Over by the pool, the .45 barrel winked, in position to fire.
But where was the real assassin?
The scene unreeled like a familiar film. An attacker swung his sword to hamstring the Prophet's mount. But Mohammad reared the horse in time. One of the horse handlers shrieked, his thigh chopped.
Four more assassins hurled out of the tent, stumbling into the Prophet's mount. The horse pranced aside. Jomo-of-the-pool fired, the automatic's noise thunderous. The fat old shaikh took the bullet in his paunch.
Mohammad's other two horse handlers started to mount. At that moment, a massive figure came lunging out of the dark, to the right and behind Harold's position.
One of the robed men was decapitated as the handlers swung their swords. Blood gushed like oil The Prophet's horse reared away from it. All through the oasis, slippers pounded on sand. Harold drove himself out from behind the palm and toward that terrible melee, following as fast as he could on the heels of the Jomo who came from the dark.

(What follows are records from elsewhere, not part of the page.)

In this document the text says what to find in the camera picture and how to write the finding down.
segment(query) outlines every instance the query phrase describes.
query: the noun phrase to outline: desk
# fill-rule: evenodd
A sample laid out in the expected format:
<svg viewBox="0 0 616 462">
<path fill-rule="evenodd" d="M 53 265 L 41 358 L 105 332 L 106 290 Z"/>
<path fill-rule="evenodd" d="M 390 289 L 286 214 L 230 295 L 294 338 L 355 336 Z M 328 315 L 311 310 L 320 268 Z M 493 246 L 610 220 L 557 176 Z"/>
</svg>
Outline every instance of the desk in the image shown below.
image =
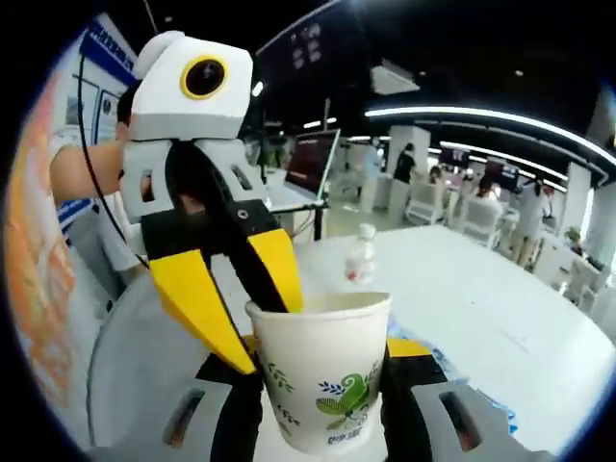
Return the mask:
<svg viewBox="0 0 616 462">
<path fill-rule="evenodd" d="M 354 290 L 343 277 L 352 239 L 296 247 L 306 293 Z M 472 386 L 511 407 L 520 425 L 515 438 L 527 448 L 564 449 L 616 364 L 599 327 L 532 274 L 441 226 L 378 233 L 374 244 L 374 287 L 393 294 L 398 322 L 440 348 Z M 213 269 L 238 329 L 249 333 L 247 294 L 233 268 L 217 257 Z M 156 405 L 162 390 L 194 377 L 206 354 L 162 311 L 149 276 L 136 281 L 112 312 L 92 361 L 97 444 L 117 441 L 139 406 Z M 263 403 L 255 462 L 319 460 L 284 443 L 265 394 Z M 378 428 L 357 453 L 336 460 L 384 460 Z M 155 442 L 161 444 L 160 435 Z"/>
</svg>

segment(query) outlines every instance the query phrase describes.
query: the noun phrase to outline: ceiling
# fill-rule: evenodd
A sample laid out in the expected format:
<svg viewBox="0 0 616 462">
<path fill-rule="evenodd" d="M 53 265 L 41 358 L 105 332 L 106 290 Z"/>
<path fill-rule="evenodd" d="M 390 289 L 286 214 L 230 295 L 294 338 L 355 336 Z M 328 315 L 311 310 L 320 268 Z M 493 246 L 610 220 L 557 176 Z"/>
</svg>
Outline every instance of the ceiling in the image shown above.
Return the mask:
<svg viewBox="0 0 616 462">
<path fill-rule="evenodd" d="M 159 31 L 178 29 L 253 54 L 323 3 L 223 2 L 214 11 L 208 2 L 149 0 Z M 408 117 L 368 119 L 364 116 L 367 109 L 418 105 L 508 112 L 584 135 L 601 83 L 616 82 L 613 24 L 607 14 L 591 6 L 594 0 L 575 8 L 563 6 L 564 2 L 527 0 L 344 3 L 345 13 L 352 16 L 336 13 L 326 26 L 339 28 L 339 34 L 326 36 L 328 42 L 322 45 L 323 54 L 330 58 L 325 60 L 326 71 L 306 74 L 309 78 L 304 80 L 293 75 L 287 78 L 284 69 L 291 59 L 277 49 L 255 60 L 254 79 L 263 79 L 266 90 L 255 101 L 253 114 L 265 110 L 267 119 L 281 121 L 286 131 L 303 131 L 303 123 L 322 119 L 327 96 L 330 115 L 338 118 L 337 126 L 348 136 L 386 135 L 392 123 L 409 123 Z M 136 51 L 154 34 L 141 0 L 112 2 L 109 13 Z M 388 96 L 373 93 L 369 71 L 382 59 L 411 73 L 421 89 Z M 287 80 L 280 78 L 268 86 L 278 74 Z M 464 116 L 449 120 L 484 123 Z M 561 137 L 538 134 L 511 122 L 500 121 L 496 126 L 552 142 L 616 177 L 612 164 Z M 529 158 L 563 173 L 567 170 L 565 154 L 528 139 L 461 126 L 425 128 L 432 132 L 433 145 L 461 142 Z M 594 175 L 595 181 L 601 178 Z"/>
</svg>

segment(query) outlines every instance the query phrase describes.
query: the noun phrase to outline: paper cup
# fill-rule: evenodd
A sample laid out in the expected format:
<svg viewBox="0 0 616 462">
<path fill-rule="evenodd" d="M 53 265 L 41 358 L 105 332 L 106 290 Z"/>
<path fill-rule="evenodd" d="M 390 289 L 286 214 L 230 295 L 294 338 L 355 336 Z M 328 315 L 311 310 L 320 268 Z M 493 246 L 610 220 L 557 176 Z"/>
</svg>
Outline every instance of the paper cup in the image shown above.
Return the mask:
<svg viewBox="0 0 616 462">
<path fill-rule="evenodd" d="M 338 454 L 369 438 L 390 307 L 382 293 L 306 297 L 299 314 L 246 304 L 269 400 L 293 448 Z"/>
</svg>

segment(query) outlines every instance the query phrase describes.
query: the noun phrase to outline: bottle cap
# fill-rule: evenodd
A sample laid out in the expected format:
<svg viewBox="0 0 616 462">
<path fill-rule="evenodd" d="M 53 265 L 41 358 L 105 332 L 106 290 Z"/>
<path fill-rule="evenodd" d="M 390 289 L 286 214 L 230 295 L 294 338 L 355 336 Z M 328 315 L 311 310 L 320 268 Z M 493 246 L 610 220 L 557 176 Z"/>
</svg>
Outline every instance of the bottle cap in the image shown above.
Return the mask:
<svg viewBox="0 0 616 462">
<path fill-rule="evenodd" d="M 376 228 L 369 223 L 361 223 L 359 225 L 359 237 L 364 239 L 372 239 L 376 234 Z"/>
</svg>

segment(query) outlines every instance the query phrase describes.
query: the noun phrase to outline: robot camera eye
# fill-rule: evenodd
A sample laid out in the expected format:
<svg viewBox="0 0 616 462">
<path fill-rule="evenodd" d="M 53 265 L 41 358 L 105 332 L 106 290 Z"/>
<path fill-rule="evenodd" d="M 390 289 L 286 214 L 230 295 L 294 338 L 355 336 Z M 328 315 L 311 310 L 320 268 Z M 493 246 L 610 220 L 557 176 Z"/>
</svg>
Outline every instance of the robot camera eye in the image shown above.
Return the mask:
<svg viewBox="0 0 616 462">
<path fill-rule="evenodd" d="M 224 83 L 224 65 L 214 58 L 199 58 L 188 64 L 183 72 L 182 90 L 191 99 L 203 99 Z"/>
</svg>

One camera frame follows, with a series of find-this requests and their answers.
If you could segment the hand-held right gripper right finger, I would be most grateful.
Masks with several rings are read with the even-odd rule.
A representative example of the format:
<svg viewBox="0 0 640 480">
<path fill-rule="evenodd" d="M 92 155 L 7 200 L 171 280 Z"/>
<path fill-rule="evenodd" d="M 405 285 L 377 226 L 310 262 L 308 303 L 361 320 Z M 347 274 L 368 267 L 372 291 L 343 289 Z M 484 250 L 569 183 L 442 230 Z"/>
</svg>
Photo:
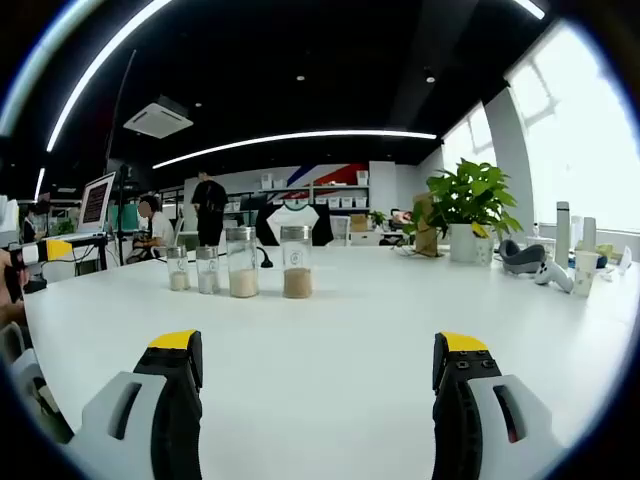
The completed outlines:
<svg viewBox="0 0 640 480">
<path fill-rule="evenodd" d="M 434 479 L 543 479 L 563 456 L 546 405 L 474 337 L 434 337 Z"/>
</svg>

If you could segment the person's left hand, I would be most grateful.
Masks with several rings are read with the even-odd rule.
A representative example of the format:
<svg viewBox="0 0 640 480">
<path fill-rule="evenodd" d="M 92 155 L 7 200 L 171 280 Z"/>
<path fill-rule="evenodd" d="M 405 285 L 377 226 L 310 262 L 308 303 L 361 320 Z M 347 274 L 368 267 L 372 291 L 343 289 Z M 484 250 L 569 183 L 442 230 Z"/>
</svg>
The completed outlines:
<svg viewBox="0 0 640 480">
<path fill-rule="evenodd" d="M 0 285 L 0 316 L 1 327 L 14 322 L 20 326 L 26 325 L 26 314 L 24 310 L 24 304 L 21 300 L 13 302 L 7 287 L 5 279 L 5 270 L 7 267 L 12 267 L 10 254 L 2 250 L 1 251 L 1 285 Z"/>
</svg>

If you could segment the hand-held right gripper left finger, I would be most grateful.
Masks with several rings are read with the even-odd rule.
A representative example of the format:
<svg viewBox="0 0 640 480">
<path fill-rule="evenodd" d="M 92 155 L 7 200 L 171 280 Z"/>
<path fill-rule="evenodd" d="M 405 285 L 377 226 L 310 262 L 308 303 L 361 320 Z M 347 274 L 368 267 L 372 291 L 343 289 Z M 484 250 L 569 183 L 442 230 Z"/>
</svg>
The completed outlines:
<svg viewBox="0 0 640 480">
<path fill-rule="evenodd" d="M 69 456 L 90 479 L 200 479 L 201 332 L 164 334 L 86 404 Z"/>
</svg>

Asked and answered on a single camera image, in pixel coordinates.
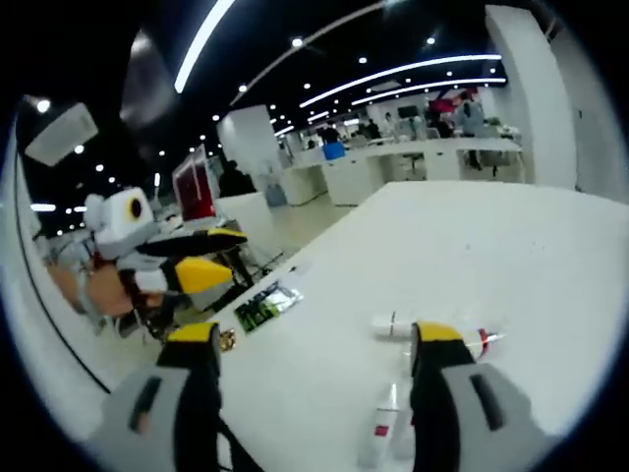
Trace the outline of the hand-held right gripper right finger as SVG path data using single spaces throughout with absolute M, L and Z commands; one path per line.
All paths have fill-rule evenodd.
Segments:
M 535 470 L 556 438 L 536 423 L 530 398 L 478 362 L 456 328 L 416 322 L 411 333 L 415 470 Z

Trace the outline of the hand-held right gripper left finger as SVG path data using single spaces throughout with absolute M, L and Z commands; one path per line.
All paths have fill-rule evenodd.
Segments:
M 107 397 L 92 454 L 104 471 L 219 471 L 220 327 L 171 332 L 157 361 Z

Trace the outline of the person's left hand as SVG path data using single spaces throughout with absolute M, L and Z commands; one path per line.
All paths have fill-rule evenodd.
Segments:
M 70 282 L 68 299 L 81 314 L 119 318 L 136 307 L 114 265 L 71 274 Z

This Jomo reached up and wrested a scimitar from a mounted man. He was in excellent position, directly next to the Prophet's prancing horse. He fastened both hands on the hilt.
Alert eyes glittered above the Prophet's facecloth. Mohammad leaned to the right, away from the raised blade. Harold shouldered one of the assassins aside, prayed for strength, jumped high as Jomo's deathstroke started down, a silver flash—
153
Harold's fingers closed on Jomo's thick wrist. He clung with both hands and let his weight drag.
The deflected scimitar ripped Mohammad's cloak. Jomo recognized Harold and cursed.
No strategist, Harold took what seemed to be the best approach. He ducked under Jomo's hammering fist, which nearly broke his shoulder, and sank his teeth in Jomo's wrist.
"Owww!"
Jomo let go of the sword. The Prophet knocked it aside and whistled to his mount. The horse leaped forward.
Teeth still locked on Jomo's wrist, Harold managed to catch a last glimpse of Mohammad galloping into the desert. No sign of blood, thank God.
Jomo reached under Harold's arms, picked him up, hurled him against a nearby palm.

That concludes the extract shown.